▸ **What to do**
Only lines that contain the word "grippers" are to be returned from the data below.

▸ **Dataset extract**

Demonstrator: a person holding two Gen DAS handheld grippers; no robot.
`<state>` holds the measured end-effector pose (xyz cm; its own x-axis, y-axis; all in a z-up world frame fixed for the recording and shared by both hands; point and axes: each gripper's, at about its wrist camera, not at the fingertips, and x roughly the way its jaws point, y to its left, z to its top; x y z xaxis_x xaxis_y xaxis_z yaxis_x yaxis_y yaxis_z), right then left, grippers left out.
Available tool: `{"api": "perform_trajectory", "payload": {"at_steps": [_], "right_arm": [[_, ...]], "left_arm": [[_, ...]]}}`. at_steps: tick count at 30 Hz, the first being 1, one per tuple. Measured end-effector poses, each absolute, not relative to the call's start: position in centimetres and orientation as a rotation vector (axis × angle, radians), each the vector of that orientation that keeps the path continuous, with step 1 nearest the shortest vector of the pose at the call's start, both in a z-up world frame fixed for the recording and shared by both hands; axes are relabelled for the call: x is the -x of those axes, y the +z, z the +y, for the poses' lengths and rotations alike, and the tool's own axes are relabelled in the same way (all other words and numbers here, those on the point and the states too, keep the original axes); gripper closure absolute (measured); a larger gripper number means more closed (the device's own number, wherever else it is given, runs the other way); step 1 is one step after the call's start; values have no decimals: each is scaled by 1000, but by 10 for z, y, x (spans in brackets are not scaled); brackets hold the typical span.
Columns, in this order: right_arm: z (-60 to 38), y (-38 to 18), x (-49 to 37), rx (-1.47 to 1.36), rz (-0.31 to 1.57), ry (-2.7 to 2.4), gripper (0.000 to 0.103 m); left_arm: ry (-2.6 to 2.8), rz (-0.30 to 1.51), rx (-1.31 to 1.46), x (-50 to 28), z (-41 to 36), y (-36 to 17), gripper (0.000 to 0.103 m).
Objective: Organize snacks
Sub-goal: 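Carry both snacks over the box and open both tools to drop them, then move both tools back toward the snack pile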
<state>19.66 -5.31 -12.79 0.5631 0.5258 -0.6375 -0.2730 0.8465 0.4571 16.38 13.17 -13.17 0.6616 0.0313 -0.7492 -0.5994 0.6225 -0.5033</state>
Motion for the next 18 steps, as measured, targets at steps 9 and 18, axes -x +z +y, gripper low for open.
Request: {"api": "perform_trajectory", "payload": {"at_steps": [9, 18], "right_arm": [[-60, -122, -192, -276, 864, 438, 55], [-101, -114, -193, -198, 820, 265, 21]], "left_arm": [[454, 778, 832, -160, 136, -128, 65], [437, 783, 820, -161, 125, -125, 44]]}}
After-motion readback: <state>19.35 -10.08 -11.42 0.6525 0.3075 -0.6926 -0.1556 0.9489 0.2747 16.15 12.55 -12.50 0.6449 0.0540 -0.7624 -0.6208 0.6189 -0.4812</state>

▸ **Expected answer**
Demonstrator: a person holding two Gen DAS handheld grippers; no robot.
`<state>` holds the measured end-effector pose (xyz cm; its own x-axis, y-axis; all in a z-up world frame fixed for the recording and shared by both hands; point and axes: each gripper's, at about its wrist camera, not at the fingertips, and x roughly the way its jaws point, y to its left, z to its top; x y z xaxis_x xaxis_y xaxis_z yaxis_x yaxis_y yaxis_z), right then left, grippers left out.

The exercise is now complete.